With no central authority to ensure the validity of transactions, participants in blockchain networks face the problem of trusting that the coins they receive are not duplicates of funds already spent. Decentralized networks rely on measures that incentivize users to act honestly and eliminate the double-spending problem.
Read on to learn about the double-spending problem, how it occurs, and the measures blockchain networks take to prevent it.
What Is the Double-Spending Problem?
The double-spending problem involves one party sending the same funds to two recipients simultaneously.
When a blockchain network fails to implement countermeasures to prevent that problem, recipients can’t verify that the sender hasn’t already spent the funds elsewhere.

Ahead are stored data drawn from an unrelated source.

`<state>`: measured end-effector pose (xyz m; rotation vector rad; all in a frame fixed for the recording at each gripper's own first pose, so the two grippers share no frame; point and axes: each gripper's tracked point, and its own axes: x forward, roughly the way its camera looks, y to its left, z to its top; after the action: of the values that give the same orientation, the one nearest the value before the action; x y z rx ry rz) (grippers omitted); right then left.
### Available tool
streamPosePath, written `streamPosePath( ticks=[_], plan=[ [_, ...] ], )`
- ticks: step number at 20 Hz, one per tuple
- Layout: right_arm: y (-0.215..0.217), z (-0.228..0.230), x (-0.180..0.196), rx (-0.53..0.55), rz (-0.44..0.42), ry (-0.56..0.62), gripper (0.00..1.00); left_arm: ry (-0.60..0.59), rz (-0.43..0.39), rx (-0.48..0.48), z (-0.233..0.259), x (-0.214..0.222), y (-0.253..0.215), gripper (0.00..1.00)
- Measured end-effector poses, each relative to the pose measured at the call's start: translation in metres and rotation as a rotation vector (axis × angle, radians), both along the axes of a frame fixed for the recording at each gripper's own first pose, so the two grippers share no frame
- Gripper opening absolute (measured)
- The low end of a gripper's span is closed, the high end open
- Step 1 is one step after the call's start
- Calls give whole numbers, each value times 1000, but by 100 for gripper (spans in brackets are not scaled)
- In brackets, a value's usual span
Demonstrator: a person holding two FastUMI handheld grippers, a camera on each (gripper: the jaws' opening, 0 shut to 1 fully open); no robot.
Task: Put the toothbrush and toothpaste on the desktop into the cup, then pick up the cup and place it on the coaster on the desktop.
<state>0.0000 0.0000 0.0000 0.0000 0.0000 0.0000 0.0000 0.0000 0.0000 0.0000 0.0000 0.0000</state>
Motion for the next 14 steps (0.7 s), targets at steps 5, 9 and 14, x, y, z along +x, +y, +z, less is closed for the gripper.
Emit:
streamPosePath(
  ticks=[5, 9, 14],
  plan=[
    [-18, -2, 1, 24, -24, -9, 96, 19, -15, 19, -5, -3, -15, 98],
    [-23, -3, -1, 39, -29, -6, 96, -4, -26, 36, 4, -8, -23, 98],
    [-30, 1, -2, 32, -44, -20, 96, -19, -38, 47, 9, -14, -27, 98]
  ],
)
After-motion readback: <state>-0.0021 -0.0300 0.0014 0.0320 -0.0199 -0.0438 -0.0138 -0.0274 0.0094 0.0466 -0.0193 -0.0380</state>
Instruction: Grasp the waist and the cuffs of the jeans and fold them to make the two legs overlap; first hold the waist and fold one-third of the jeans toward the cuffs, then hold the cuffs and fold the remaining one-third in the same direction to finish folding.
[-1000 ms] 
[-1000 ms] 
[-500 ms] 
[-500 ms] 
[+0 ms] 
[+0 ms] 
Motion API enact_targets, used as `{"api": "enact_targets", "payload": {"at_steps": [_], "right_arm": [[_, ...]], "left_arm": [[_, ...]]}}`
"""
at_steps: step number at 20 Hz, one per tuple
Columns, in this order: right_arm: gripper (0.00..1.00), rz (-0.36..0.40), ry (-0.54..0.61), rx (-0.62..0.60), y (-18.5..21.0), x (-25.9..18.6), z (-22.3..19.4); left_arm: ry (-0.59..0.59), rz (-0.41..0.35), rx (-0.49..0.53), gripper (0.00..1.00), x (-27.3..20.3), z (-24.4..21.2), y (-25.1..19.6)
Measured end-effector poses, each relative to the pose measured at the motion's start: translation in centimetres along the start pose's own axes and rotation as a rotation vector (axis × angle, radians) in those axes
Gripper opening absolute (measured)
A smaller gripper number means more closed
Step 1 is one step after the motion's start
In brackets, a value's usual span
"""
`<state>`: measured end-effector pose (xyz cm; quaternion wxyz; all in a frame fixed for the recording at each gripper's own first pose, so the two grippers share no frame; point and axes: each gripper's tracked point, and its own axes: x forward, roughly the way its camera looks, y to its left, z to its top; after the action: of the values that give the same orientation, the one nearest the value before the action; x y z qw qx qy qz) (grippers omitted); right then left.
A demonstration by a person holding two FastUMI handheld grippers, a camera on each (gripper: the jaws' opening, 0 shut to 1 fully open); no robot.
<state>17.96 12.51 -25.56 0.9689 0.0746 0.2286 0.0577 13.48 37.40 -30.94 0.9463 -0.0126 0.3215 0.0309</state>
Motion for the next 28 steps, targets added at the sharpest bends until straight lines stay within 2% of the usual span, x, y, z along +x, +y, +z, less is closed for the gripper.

Understanding the double-spending problem requires insights into how blockchain networks operate. The workings of a blockchain network involve the creation of blocks.
Each block receives an encrypted number called a hash. The hash contains the timestamp, transaction data, and information from the previous block. In proof-of-work networks such as Bitcoin, miners verify the information and add the block to the chain once they reach a consensus.
How Does Double-Spending Occur?
Double-spending occurs when a malicious party adds a transaction to a block on a blockchain and includes it in the mainchain before miners confirm a transaction involving the same asset.
It can also occur in a flawed smart contract or when a transaction is not confirmed properly, leading to double confirmation on the network.
The network recognizes the transaction added first to the chain and invalidates the other one. This can allow a malicious party to send funds to pay for a service and then transfer the same funds to a wallet they control. If the recipient accepts payment based on an unconfirmed transaction, they leave themselves open to getting scammed.
Examples of Double-Spending Attacks
Let’s look at the various examples of double-spending attacks malicious players can execute on a network.
If a single entity or entities working towards the same goal manage to take control of more than 50% of the network’s nodes, they can exclude certain transactions or modify their ordering.
In such a scenario, the group controlling 51% of the nodes can block transactions or even reverse others to allow them to double-spend them. The cost is a deterrence to this type of attack, given the resources an attacker needs to out-hash the main network.
When carrying out this attack, the malicious party relies on the recipient accepting an unconfirmed transaction. The sender broadcasts two transactions involving the same funds in succession.
The sender takes steps to ensure the beneficial transaction receives priority during confirmation. One such strategy involved here is to pay a higher fee for the transaction. When the second transaction gets to the confirmation stage, miners reject it as they cannot prove that the sender owned the funds at that time.
Like the race attack, a Finney attack relies on the recipient accepting unconfirmed transactions as payment.
In a Finney attack, the attacker prepares a transaction but fails to broadcast it to the network. They then spend the same coins in another transaction and broadcast that one. A successful Finney attack invalidates the second transaction with the pre-mined one confirmed first.
How to Prevent the Double-Spending Problem
Blockchains that fail to place countermeasures to prevent the double-spending problem present a trust and reliability problem. There are two ways to avoid it:
Trusted Third Parties – The Centralized Way
Here, parties to a transaction rely on a central authority to verify transactions. A central authority can be a bank, a payment processor, or an Automated Clearing House (ACH). The centralized authority sets the rules and keeps records private. Given their importance to the system’s integrity, they set limits on the fees charged and can impose limits on users.
Distributed Ledgers – The Decentralized Way
A distributed ledger is public to all users, allowing them to examine the complete history of transactions. This enables them to confirm that the sender has not double-spent the coins. A consensus mechanism ensures transactions are processed correctly, and validators ensure the validity of each transaction.
Considering the resources required for a 51% attack, vulnerability to the double-spending problem arises from accepting unconfirmed transactions. Provided a party waits for transaction confirmation, ideally by multiple nodes, they can avoid facing the problem.
Well-established blockchain networks like Bitcoin achieve true decentralization by ensuring that the cost of a 51% attack is prohibitively high for any party to attempt.